_EXERCISE GOAL_
Write out again, please, the records below from the first line to the line holding "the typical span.", inclusive, and nothing else.
(EXTRACTED DATA)
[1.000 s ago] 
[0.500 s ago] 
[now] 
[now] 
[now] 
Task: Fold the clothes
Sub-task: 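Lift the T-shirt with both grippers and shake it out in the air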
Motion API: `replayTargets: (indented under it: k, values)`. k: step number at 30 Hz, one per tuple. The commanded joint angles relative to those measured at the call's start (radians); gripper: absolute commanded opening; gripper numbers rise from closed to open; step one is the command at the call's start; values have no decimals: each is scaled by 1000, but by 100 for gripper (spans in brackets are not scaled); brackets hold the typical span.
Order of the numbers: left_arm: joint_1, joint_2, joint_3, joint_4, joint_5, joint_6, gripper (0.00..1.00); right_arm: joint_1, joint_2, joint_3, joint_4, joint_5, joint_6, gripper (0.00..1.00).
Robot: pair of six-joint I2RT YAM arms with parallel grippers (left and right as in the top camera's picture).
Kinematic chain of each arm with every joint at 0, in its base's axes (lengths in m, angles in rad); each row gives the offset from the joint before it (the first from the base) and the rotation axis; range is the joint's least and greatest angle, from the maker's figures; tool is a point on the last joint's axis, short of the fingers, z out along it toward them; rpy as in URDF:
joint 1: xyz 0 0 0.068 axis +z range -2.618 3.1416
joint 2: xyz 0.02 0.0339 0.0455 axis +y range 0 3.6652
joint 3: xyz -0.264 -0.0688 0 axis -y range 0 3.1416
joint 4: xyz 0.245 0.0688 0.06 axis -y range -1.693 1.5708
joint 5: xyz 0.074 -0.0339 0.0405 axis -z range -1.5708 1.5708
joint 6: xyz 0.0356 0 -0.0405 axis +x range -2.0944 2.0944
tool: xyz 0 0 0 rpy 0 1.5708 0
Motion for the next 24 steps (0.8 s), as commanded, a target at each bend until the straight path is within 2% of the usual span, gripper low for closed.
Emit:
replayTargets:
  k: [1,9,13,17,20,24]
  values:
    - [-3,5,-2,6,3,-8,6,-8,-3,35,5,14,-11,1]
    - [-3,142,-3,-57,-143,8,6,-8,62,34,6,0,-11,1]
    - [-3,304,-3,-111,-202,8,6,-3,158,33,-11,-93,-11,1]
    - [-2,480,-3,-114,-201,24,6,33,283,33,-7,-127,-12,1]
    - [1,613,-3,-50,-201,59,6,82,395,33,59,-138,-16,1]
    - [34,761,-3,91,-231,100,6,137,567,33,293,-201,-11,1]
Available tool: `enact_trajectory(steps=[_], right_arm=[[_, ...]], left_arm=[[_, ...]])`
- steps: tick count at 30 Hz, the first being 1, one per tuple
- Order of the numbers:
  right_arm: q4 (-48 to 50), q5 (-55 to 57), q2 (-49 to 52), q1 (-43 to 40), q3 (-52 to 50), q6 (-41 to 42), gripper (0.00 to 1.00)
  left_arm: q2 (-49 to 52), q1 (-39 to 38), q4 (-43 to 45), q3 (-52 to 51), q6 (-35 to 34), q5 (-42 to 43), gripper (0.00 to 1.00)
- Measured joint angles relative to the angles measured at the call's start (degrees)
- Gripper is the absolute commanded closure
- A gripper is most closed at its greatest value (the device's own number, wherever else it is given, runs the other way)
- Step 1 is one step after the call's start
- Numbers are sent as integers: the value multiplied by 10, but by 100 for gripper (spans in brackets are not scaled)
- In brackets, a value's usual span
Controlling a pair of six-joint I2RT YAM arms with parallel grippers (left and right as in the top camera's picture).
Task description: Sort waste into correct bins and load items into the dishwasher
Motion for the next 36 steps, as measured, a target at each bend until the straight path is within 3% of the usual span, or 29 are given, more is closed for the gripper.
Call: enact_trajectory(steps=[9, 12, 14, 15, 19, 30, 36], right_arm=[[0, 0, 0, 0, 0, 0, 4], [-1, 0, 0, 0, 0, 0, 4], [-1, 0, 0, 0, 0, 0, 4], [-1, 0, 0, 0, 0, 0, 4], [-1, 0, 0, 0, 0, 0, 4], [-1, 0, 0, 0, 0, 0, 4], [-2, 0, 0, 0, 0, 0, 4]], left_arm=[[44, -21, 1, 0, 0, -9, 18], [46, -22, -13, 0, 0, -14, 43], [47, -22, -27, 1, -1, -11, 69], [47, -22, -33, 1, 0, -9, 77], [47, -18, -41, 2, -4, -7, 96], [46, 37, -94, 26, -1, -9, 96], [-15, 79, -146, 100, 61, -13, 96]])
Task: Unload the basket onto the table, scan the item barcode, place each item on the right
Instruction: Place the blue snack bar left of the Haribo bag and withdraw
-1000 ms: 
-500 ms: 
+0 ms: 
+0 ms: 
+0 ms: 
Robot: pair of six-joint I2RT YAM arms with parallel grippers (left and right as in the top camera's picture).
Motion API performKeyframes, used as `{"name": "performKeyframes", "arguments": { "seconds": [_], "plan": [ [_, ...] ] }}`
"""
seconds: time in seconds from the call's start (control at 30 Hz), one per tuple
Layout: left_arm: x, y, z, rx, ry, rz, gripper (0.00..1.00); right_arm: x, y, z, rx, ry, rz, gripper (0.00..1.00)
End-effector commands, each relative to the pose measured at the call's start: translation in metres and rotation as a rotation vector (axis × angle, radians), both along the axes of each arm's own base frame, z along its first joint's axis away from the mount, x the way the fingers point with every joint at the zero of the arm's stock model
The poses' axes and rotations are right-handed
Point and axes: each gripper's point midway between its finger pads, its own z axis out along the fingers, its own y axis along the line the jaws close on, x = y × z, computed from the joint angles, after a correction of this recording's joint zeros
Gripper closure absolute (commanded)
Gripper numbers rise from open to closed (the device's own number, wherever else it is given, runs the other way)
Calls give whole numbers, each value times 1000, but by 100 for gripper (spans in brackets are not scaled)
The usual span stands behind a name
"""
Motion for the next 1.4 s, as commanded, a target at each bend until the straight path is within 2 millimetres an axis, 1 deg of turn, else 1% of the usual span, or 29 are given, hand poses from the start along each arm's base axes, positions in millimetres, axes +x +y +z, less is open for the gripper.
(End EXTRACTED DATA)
_RESULT_
[1.000 s ago] 
[0.500 s ago] 
[now] 
[now] 
[now] 
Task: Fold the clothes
Sub-task: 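Lift the T-shirt with both grippers and shake it out in the air
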Motion API: `replayTargets: (indented under it: k, values)`. k: step number at 30 Hz, one per tuple. The commanded joint angles relative to those measured at the call's start (radians); gripper: absolute commanded opening; gripper numbers rise from closed to open; step one is the command at the call's start; values have no decimals: each is scaled by 1000, but by 100 for gripper (spans in brackets are not scaled); brackets hold the typical span.

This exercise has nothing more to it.